Although think this way of thinking really started with my older brother, I would read the books he read for college classes like Slaughter-House Five, Fight Club—one of my favorite quotes from any book is “We buy things we don't need with money we don't have to impress people we don't like”–as well as the plays of Sam Shepard, all of which opened my mind to different ways of thinking the same way punk did. So my brother and I would talk about these books a lot and discuss their themes of the American Dream and lost and forgotten generations. And we started to share the same attitudes, he started to hate work and took every opportunity to criticize corporate America and billionaires and now he’s always thinking of ways to go off on his own, start a small business with friends or something that he'll actually like. And with his salary/savings and business knowledge I think he could definitely do it. His girlfriend is another person that I feel like we both kind of affected, she’s listened to or overheard our conversations and I remember her saying one time how work can be stressful but followed it up with “but then I realize my job basically doesn’t matter.” She’s right, it’s an office job that really only matters within the company. I’ve had similar conversations with my other brother and I remember him tell my Mom how he thinks the work week should be shorter and that there's proof short worker weeks have made for better results and lead to overall happiness. And Mom has of course heard all the complaints from my oldest brother about work, co-workers, bosses, etc.
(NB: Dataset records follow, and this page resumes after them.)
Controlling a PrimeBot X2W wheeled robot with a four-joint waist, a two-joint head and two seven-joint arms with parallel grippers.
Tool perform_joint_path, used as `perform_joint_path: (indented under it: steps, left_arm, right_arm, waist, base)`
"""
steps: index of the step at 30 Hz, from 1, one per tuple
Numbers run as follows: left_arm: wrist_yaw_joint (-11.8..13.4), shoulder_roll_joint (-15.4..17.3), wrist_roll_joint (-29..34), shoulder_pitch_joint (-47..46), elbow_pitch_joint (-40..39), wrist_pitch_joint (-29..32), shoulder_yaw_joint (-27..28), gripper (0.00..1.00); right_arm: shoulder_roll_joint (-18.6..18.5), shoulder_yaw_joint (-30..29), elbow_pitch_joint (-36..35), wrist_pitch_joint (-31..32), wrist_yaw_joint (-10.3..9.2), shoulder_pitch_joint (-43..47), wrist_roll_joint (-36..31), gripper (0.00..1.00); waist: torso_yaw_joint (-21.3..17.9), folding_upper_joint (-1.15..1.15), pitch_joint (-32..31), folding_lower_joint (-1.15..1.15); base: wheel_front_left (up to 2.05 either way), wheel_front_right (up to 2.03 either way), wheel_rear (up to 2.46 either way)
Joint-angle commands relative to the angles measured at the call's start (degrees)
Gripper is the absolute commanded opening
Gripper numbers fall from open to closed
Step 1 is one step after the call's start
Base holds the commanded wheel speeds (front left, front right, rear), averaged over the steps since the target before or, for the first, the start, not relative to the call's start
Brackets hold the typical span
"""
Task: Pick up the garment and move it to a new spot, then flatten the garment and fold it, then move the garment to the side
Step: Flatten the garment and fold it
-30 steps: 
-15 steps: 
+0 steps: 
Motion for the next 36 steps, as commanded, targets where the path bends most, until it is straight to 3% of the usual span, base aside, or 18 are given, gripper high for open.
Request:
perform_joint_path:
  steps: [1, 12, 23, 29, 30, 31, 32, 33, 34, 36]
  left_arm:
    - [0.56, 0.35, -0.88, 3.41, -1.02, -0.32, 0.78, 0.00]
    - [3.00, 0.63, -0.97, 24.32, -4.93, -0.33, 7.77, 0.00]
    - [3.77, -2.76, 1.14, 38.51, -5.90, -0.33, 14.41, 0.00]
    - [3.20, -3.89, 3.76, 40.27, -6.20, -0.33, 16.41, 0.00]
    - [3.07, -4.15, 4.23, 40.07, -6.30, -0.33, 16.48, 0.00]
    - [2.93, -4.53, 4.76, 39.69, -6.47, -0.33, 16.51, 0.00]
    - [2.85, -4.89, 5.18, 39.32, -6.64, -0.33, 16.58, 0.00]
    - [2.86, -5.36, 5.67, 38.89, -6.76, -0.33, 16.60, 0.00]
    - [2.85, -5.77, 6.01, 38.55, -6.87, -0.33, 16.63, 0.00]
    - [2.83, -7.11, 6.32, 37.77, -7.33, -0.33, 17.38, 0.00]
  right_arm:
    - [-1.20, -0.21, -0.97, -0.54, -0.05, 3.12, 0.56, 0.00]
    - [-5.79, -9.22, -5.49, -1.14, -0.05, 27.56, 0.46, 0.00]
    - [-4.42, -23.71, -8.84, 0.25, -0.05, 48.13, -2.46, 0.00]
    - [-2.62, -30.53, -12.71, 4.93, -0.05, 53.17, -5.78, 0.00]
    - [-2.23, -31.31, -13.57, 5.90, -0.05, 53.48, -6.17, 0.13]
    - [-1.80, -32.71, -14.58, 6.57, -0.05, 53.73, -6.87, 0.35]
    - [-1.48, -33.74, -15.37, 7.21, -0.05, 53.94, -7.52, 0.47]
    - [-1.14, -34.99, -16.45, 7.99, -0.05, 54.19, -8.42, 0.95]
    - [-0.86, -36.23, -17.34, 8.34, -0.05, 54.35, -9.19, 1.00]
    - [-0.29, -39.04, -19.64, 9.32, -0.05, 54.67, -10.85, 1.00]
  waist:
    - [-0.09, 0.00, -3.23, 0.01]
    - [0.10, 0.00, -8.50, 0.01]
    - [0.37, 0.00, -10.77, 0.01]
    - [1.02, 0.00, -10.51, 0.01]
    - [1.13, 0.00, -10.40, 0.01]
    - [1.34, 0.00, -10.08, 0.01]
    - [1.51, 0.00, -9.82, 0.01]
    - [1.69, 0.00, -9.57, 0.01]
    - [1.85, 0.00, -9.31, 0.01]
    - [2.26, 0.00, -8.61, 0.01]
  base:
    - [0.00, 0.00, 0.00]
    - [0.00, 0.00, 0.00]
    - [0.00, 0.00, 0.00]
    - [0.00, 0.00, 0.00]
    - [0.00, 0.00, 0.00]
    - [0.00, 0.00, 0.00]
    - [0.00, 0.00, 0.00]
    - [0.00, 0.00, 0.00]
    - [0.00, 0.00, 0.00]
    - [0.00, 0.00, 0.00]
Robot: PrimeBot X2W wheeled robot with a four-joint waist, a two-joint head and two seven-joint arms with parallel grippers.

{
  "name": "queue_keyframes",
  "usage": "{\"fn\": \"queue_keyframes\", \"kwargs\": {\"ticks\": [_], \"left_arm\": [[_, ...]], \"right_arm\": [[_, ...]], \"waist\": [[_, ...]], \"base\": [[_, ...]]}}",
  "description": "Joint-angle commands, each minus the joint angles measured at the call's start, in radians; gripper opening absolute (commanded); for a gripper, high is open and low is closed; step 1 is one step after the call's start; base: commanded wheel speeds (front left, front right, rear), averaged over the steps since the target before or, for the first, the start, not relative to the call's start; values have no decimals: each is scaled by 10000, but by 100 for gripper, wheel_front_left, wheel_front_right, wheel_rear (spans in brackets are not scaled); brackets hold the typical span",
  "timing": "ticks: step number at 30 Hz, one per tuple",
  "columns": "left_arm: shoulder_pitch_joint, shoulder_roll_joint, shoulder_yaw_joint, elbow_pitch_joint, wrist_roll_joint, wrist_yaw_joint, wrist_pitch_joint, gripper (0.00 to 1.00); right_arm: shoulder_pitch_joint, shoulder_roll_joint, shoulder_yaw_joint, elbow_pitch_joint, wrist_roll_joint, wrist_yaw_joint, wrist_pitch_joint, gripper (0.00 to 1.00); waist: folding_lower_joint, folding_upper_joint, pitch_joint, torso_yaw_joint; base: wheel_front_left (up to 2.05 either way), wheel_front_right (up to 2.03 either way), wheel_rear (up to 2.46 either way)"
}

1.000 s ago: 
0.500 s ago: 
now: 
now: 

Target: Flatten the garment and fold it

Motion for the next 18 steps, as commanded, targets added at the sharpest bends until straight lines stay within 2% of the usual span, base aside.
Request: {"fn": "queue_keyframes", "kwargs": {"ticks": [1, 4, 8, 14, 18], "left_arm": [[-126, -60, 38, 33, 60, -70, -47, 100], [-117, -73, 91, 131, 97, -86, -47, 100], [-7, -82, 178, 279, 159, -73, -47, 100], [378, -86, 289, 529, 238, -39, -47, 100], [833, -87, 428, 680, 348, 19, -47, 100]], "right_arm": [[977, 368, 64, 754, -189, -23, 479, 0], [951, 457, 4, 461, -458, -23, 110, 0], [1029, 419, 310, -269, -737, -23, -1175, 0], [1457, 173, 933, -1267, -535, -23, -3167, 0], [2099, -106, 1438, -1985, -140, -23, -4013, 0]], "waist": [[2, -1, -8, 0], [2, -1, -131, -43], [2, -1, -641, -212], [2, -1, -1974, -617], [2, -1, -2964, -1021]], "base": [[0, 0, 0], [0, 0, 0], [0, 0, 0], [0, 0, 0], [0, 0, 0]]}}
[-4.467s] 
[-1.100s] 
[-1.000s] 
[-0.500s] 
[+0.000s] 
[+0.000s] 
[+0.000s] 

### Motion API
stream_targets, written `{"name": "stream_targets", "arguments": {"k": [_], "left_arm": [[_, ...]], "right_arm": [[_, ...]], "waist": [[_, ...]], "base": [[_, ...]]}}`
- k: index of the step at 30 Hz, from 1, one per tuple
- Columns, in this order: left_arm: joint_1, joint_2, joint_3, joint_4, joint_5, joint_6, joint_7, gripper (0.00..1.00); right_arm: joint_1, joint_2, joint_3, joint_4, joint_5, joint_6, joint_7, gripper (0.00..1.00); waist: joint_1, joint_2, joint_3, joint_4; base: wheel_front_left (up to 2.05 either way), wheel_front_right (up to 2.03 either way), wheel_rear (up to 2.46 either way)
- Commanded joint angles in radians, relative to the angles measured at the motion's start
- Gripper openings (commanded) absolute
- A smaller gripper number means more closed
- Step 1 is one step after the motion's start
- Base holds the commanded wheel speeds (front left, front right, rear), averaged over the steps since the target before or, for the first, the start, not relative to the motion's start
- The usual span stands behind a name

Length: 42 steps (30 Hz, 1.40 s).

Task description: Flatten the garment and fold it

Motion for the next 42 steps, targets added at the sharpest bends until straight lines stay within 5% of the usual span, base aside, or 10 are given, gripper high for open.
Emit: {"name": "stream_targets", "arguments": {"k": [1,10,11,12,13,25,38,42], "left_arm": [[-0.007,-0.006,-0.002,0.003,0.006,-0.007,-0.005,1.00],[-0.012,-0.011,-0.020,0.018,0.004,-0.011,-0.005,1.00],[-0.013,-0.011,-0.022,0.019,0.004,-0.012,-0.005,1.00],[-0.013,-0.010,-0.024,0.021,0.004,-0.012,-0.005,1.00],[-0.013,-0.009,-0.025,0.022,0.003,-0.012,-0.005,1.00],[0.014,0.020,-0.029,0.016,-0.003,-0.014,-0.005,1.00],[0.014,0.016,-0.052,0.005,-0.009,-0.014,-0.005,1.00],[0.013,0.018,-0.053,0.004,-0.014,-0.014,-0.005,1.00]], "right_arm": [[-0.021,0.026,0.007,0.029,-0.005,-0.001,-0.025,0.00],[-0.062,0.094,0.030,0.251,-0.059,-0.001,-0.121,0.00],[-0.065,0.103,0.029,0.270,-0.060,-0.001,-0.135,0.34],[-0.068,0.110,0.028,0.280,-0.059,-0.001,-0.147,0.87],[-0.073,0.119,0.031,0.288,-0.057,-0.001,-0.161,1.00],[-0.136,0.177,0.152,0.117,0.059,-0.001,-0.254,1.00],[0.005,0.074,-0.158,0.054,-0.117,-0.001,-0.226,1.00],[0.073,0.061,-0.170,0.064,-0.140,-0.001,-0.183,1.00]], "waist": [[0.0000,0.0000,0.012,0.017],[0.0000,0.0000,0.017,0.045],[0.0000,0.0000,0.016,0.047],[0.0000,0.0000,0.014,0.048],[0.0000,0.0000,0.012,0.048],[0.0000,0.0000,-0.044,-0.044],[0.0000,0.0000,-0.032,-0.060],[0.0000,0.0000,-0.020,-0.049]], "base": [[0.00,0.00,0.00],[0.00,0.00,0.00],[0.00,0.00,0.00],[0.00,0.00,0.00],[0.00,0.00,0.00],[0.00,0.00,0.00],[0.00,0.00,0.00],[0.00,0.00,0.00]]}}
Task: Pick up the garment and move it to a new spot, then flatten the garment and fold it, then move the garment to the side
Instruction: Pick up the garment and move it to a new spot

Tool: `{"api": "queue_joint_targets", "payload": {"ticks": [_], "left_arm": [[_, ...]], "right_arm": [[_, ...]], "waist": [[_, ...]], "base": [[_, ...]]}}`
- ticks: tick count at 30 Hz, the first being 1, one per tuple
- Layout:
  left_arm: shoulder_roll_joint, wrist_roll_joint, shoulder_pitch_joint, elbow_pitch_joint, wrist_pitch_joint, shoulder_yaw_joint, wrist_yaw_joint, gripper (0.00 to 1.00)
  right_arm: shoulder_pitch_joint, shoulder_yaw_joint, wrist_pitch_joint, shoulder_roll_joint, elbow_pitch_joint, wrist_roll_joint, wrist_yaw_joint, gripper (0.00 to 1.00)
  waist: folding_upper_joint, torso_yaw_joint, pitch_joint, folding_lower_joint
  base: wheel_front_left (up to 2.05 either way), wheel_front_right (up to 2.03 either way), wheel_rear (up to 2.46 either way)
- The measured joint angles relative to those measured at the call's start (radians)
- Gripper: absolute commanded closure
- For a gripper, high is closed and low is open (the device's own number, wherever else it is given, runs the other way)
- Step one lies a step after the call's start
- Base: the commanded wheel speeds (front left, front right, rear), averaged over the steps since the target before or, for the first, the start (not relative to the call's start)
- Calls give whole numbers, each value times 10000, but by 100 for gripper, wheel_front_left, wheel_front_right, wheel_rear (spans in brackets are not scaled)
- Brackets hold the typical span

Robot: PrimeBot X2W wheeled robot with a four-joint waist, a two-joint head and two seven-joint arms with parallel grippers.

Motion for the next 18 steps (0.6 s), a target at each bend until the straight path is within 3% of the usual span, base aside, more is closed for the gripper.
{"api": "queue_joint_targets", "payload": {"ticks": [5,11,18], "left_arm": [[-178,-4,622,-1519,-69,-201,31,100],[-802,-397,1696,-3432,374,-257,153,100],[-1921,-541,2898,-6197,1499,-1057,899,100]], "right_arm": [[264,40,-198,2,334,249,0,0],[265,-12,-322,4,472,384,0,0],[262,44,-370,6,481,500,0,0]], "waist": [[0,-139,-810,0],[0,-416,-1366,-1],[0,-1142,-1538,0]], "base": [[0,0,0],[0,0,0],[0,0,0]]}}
And speaking of my Mom just recently I had a conversation with her about a job I’m starting, she asked me if I was excited and to be honest no I’m not but right now it’s just something I have to do and not something I want to do. I took it a step further and said, “I’m not like the typical American who’s always thinking about work. How much a job pays or what job sounds fun.” I told her she’s always talking about this kind of stuff even though she’s retired and has plenty of money, enough to recently buy a house. I felt like a bit of an asshole because I seemed to offend her a bit, and she said “well work is an important part of life.” She turned to my Dad for back up and he sheepishly agreed. And I said, “yeah it's important for Americans.” Still I felt bad and apologized and said I shouldn’t have said anything. I obviously didn’t mean to take anything away from her hard work which I’m very thankful for but at the same time I was reminded of that John Adams quote “ I must study politics and war, that our sons may have liberty to study mathematics and philosophy…” etc. I feel a large part of being a parent is working hard to give your kids a good enough life so they have the support and freedom to pursue their passions or better yet give your children the life you never had and I hope my Mom understands this and that her hard work and sacrifice isn't in vein. So as bad as I felt in the moment I feel like I made her confront something even if it made us both a little uncomfortable. But now I don't feel all that bad because a few days later I overhear a conversation she’s having with a neighbor, something about him working a half day which he said he’s looking forward to and my mom said, “That sounds nice, work is overrated,” and I could just hear the energy and slight anger in his voice as he proclaimed “Yeah! Work is overrated!”

Obviously I shouldn’t give myself all the credit as there’s been a big shift of attitudes in general in recent years and I’m still young and have a lot to learn but whenever I’ve stated my anti-work opinions and criticized America and see others start to share those opinions I can't help but feel like I’ve influenced them.